Sobald er die Bestimmung der stählernen Dachkonstruktion und die Motivation des „Kunden“ im Unternehmen bekannt gemacht hatte, meldeten sich viele Mitarbeiter, die ebenfalls tatkräftig helfen wollten. So hatten die Mitarbeiter die spontane Idee, das gesamte Projekt in deren Freizeit zu erstellen: Statiker berechnen das Projekt, die Konstrukteure zeichnen und die Mitarbeiter der Fertigung produzieren – jeweils in ihrer Freizeit. Doch dabei blieb es nicht: mittlerweile spenden auch die nicht unmittelbar mit dem Projekt befassten Mitarbeiter von C+P Urlaub, um ebenfalls indirekt Hilfe zu leisten. „Das Tolle an dieser Art von Hilfe ist, dass jeder helfen kann, egal wie viel verdient. Man muss nicht selbst nach Haiti fahren, sondern jeder kann das geben, was er kann, nämlich „der eigenen Hände Arbeit und die eigene Zeit“.“, stellt Fertigungsleiter Daniel Pfeifer dar. Bei dieser Hilfe hat man die Gewissheit: sie kommt wirklich an und das ist auch sichtbar.

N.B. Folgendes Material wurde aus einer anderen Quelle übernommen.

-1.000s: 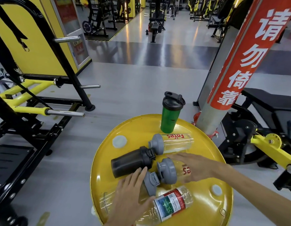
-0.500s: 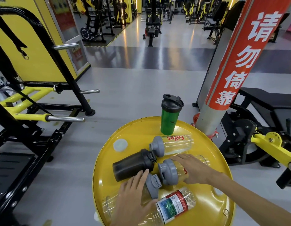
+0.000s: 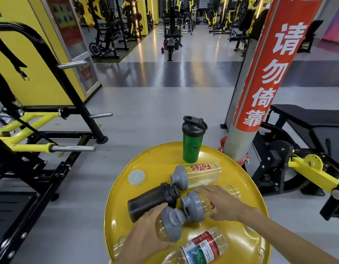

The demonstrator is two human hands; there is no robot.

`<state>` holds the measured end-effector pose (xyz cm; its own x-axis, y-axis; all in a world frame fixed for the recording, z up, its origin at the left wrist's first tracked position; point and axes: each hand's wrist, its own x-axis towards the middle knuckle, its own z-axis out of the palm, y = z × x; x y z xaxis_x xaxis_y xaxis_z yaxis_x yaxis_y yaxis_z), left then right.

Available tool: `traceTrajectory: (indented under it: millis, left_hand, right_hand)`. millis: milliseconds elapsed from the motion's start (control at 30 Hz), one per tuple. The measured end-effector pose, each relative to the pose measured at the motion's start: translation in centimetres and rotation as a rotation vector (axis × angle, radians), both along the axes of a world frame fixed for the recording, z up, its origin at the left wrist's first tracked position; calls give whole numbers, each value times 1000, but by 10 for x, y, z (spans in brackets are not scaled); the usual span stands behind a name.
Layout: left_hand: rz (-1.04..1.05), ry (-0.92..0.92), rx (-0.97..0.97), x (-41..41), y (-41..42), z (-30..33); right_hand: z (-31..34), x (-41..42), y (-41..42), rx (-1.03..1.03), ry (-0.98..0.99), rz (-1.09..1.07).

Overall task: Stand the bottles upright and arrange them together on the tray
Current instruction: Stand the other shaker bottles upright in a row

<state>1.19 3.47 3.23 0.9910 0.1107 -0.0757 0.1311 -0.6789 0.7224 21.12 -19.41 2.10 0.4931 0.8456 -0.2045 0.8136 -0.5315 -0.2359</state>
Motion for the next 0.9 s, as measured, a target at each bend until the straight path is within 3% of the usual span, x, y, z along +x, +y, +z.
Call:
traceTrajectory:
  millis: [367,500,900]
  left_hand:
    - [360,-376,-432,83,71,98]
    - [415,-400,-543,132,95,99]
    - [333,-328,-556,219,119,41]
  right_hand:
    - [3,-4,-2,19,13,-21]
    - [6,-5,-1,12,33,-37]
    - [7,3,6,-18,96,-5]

Angespornt von diesem Beispiel engagierte sich nun auch die Geschäftsführung und schaffte es, auch Partner und Zulieferfirmen, wie Stahlhändler und Verzinkungsbetriebe, mit ins Boot zu holen. Auch hier mit erstaunlichem Erfolg: Materialien und Verzinkung werden teilweise kostenlos für das Projekt zur Verfügung gestellt, die restlichen Kosten übernimmt Christmann & Pfeifer.
Mittlerweile sind die Zeichnungen fertig und das Rohmaterial ist geliefert. Freitag, 2. Juli wird mit dem Zuschnitt der Stahlteile begonnen, so dass vom 5. bis zum 7. Juli gefertigt werden kann.
Sie werden sich fragen: warum spendet man eine Stahlhalle? Momentan werden die Hilfsgüter nur durch ein Zirkuszelt (!) vor Hitze, Stürmen und Plünderern geschützt. Das ist natürlich keine langfristige Lösung, insbesondere da die Hurrikane-Saison auch schon fast wieder vor der Tür steht. GAiN e.V. weiß zudem, dass es in Haiti trotz der weltweiten Spendenbereitschaft quasi ein Hilfsvakuum herrscht – und das noch 6 Monate nach der eigentlichen Katastrophe: die Hilfsarbeiten verlaufen schleppen, es gibt so gut wie keine offiziellen Stellen mehr, die neue Strukturen installieren können. Daher musste GAiN e.V. nun auch auf diese Weise aktiv werden: es werden Brücken aus Containern gebaut, Räumgerät gekauft und u.a. auch nachhaltig nutzbare Warenlager errichtet. Klaus Dewald von GAiN e.V. freut sich daher doppelt: einmal über diese Welle der Hilfsbereitschaft und zum anderen kann er das Geld, das er nun nicht mehr für eine Stahlhalle ausgeben muss, nun in Waisenhäuser und Schulen stecken.
Am 7. Juli 2010 konnten ca. 30 Mitarbeiter der Firma Christmann & Pfeifer der Hilfsorganisation die fertigen Konstruktionspläne mit samt der kompletten Konstruktion übergeben. Die Halle liegt in handliche Teile aufgeteilt in der Fertigung in Breidenbach – so ist sie gut transportier-bar und kann vor Ort auch ohne schweres Gerät aufgebaut werden. Nächste Woche werden die 15 Tonnen Stahl verzinkt und anschließend in einem Container Richtung Haiti verschifft.